In Vitro and In Vivo Functional Characterization of CDC42 Mutations
(A) CDC42 mutations differentially impact polarized migration and cell proliferation. Wound-healing assays (above) and proliferation assays (below) were performed using NIH 3T3 cells transiently transfected to express wild-type CDC42 or each of the indicated mutants. Mean ± SD densitometry values of three independent experiments are shown. The wound was generated 24 hr after transfection, and migration in the wounded area was evaluated after 4 and 7 hr. Cells expressing exogenous wild-type CDC42 migrate more rapidly into the scratched area than cells transfected with the empty vector (EV). Mutants differentially perturb polarized migration, with CDC42Ser83Pro and CDC42Ala159Val overexpression variably enhancing the wound closure ability of transfected cells compared to the wild-type protein, whereas CDC42Tyr23Cys, CDC42Arg68Gln, and CDC42Glu171Lys fail to do that, supporting a gain-of-function and a loss-of-function effect of these mutants, respectively. Cell proliferation was evaluated in transfected cells at the indicated time points and quantified by manual counting using a Neubauer hemocytometer. The trypan blue dye exclusion test was used to consider viable cells only. While the CDC42Ala159Val and CDC42Ser83Pro mutants variably enhance proliferation compared to cells expressing wild-type CDC42, no effect on proliferation (CDC42Glu171Lys) and reduced proliferation (CDC42Tyr23Cys and CDC42Arg68Gln) is documented for the other mutants, indicating a loss-of-function and a dominant-negative effect, respectively. Asterisks indicate significant differences compared with wild-type CDC42 (∗p < 0.05; ∗∗p < 0.01; Student’s t test).
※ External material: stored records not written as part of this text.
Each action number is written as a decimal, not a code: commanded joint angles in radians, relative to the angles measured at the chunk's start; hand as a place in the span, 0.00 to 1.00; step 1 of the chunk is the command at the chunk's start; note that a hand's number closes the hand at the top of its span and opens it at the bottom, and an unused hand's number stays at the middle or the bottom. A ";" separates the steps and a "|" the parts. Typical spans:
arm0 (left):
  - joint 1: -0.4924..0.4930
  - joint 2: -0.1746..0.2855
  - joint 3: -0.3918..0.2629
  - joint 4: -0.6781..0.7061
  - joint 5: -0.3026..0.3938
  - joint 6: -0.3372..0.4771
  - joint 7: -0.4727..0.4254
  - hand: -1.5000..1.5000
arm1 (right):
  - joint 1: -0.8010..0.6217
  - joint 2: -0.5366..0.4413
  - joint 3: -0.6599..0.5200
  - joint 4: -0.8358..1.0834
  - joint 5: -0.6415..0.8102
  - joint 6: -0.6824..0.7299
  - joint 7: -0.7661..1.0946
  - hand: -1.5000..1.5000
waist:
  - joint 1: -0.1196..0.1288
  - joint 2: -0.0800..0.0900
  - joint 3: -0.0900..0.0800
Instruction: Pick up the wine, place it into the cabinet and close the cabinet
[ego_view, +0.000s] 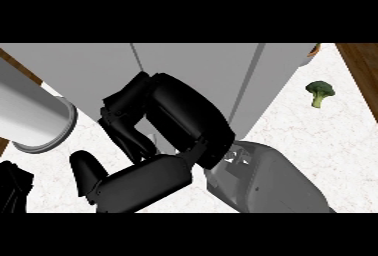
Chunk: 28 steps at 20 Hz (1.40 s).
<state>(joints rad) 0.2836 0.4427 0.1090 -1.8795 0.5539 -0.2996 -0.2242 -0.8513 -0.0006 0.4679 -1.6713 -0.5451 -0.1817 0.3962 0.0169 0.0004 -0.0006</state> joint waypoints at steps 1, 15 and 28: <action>-0.043 -0.002 0.018 0.028 0.026 -0.022 0.042 1.00 | -0.041 0.001 0.019 0.091 -0.058 -0.072 -0.058 1.00 | -0.003 0.000 0.000; -0.003 -0.057 0.031 -0.041 -0.043 -0.026 0.054 1.00 | -0.031 -0.054 -0.201 0.453 -0.023 0.207 -0.213 1.00 | 0.000 0.004 0.001; -0.012 -0.061 0.030 -0.017 -0.035 -0.062 0.046 1.00 | -0.082 -0.117 -0.267 0.602 -0.004 0.291 -0.289 1.00 | 0.019 0.011 0.000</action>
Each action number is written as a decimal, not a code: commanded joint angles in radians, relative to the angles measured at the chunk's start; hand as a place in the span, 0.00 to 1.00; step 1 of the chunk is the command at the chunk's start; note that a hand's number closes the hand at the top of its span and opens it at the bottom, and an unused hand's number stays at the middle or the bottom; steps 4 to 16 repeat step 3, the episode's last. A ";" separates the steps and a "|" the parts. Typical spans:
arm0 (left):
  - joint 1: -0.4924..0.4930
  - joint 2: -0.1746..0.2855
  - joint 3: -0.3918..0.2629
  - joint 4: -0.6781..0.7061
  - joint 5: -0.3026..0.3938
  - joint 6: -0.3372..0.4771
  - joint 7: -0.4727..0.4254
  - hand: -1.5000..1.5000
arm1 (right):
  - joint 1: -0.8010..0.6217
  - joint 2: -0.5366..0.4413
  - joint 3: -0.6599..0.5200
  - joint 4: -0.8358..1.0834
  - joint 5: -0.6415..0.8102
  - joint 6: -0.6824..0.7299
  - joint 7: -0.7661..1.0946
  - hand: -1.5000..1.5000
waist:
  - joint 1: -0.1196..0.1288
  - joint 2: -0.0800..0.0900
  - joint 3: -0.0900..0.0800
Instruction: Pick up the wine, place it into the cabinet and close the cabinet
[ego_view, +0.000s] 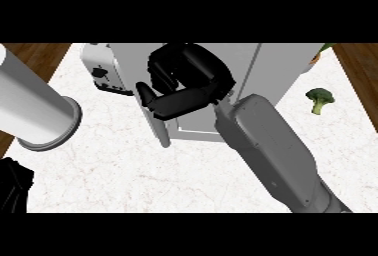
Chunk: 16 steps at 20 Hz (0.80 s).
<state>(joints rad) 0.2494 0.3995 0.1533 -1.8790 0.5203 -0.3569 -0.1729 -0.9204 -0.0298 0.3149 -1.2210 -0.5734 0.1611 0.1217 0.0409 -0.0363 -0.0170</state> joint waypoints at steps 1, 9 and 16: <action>0.014 0.001 0.012 0.009 0.011 -0.019 -0.009 1.00 | -0.008 -0.091 -0.110 0.146 0.021 -0.033 -0.016 1.00 | -0.012 0.047 0.016; 0.027 -0.009 -0.005 -0.005 0.006 -0.023 -0.008 1.00 | -0.006 -0.098 -0.117 0.161 0.024 -0.027 -0.028 1.00 | -0.008 0.048 0.016; 0.027 -0.009 -0.005 -0.005 0.006 -0.023 -0.008 1.00 | -0.006 -0.098 -0.117 0.161 0.024 -0.027 -0.028 1.00 | -0.008 0.048 0.016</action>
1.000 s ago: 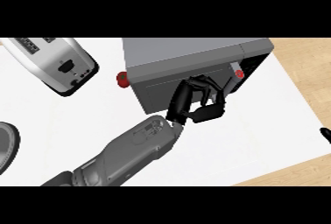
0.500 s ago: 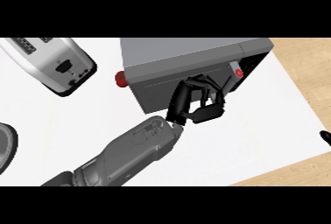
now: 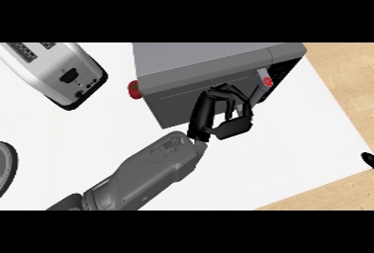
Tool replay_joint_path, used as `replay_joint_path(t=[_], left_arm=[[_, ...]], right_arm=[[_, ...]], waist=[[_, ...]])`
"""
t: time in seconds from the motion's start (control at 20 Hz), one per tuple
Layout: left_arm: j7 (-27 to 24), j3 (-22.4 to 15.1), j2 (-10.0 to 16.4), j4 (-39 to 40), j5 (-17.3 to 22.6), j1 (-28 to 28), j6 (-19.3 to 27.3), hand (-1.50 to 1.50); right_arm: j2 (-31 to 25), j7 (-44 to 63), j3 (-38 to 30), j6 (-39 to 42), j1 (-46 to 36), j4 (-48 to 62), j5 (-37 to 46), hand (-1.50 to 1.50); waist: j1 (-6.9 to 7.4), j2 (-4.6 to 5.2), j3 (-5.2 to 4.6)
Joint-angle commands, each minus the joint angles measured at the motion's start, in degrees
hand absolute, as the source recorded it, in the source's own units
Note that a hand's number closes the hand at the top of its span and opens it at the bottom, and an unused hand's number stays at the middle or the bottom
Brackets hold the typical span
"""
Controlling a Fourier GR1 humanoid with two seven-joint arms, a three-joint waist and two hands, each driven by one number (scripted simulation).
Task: Pick up the milk, place it into the microwave and close the microwave
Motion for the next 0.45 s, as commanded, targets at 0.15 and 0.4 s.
replay_joint_path(t=[0.15, 0.4], left_arm=[[-0.7, 4.1, 0.0, 7.8, 2.1, -3.1, 0.4, 1.50], [-1.5, 4.4, 0.0, 7.7, 3.5, -3.7, 0.4, 1.50]], right_arm=[[-0.7, 0.7, 0.4, 0.6, 0.1, -1.3, -1.1, -1.50], [-1.4, 1.5, 0.1, 0.1, -0.1, -1.6, -1.7, -1.50]], waist=[[-0.76, 1.22, -0.02], [-0.52, 1.27, -0.11]])
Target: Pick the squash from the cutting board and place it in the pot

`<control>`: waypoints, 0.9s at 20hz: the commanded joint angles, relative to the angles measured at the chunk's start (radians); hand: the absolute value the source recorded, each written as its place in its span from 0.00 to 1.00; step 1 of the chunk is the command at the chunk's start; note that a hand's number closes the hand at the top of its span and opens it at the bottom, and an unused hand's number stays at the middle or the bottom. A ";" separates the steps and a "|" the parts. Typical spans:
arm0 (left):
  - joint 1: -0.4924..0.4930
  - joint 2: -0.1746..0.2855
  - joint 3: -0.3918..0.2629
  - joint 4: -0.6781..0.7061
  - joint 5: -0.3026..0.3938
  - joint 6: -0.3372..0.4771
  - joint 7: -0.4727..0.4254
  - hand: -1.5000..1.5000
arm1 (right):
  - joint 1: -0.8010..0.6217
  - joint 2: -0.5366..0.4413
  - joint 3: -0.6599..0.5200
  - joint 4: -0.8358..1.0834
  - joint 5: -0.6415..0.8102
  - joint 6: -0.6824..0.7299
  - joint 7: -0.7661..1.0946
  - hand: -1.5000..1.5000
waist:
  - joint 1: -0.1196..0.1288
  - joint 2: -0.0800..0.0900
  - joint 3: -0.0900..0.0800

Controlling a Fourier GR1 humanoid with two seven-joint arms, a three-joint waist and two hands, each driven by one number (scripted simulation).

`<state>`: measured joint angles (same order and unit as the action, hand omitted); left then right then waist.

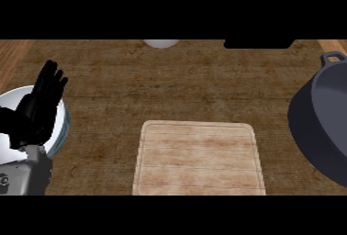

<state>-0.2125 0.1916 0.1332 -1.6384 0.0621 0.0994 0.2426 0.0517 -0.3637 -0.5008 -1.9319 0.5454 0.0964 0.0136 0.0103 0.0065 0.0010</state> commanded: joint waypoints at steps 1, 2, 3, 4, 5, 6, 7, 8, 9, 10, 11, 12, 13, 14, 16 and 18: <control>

(B) Consequences of CDC-42 expression on vulval development in C. elegans. Ectopic expression of wild-type CDC-42 at the L2/L3 stage elicits a multivulva (Muv) phenotype (left, upper panel), and CDC-42 overexpression in a LET-23/EGFR hypomorphic background reduces the penetrance of the vulvaless (Vul) phenotype (left, lower panel). Compared to animals expressing wild-type CDC-42, those expressing CDC-42Ser83Pro and CDC-42Ala159Val show higher prevalence of the Muv phenotype and lower prevalence of the Vul phenotype, indicating a gain-of-function role on LET-60/RAS signaling. Animals expressing the other tested CDC-42 mutants do not significantly differ from those expressing wild-type CDC-42. Ectopic expression of wild-type CDC-42 at the early L3 stage elicits a protruding vulva (Pvl) phenotype (right, upper panel). Animals expressing CDC-42Ser83Pro and CDC-42Ala159Val show a higher prevalence of the phenotype compared to worms expressing wild-type CDC-42, while a less penetrant phenotype was scored for animals expressing CDC-42Tyr23Cys, CDC-42Arg68Gln, or CDC-42Glu171Lys mutants. RNA interference (RNAi) experiments show that the Pvl phenotype associated with overexpression of wild-type CDC-42 is mediated, in part, by WSP-1/WASP (right, lower panel). White and gray bars indicate the penetrance of Pvl in non-interfered and interfered animals, respectively. Error bars indicate SEM of four independent experiments, and asterisks specify significance differences between animals expressing CDC-42 mutants and those expressing wild-type CDC-42 or between interfered and non-interfered nematodes (∗p < 0.05; ∗∗p < 0.001; ∗∗∗p < 0.0001; ∗∗∗∗p < 0.00005; two-tailed Fisher’s exact test). Comparisons between worms expressing wild-type CDC-42 and control animals are also shown. RNAi was performed by feeding using HT115 E. coli bacteria expressing double stranded wsp-1 RNA (Ahringer’s C. elegans RNAi feeding library) and optimized to overcome lethality. As a control of the efficiency of the modified RNAi protocol, let-60 RNAi experiments were performed on animals carrying the let-60 gain-of-function allele n1046 (p.Gly13Glu), and the prevalence of the Muv phenotype was scored at a dissecting microscope (Table S4).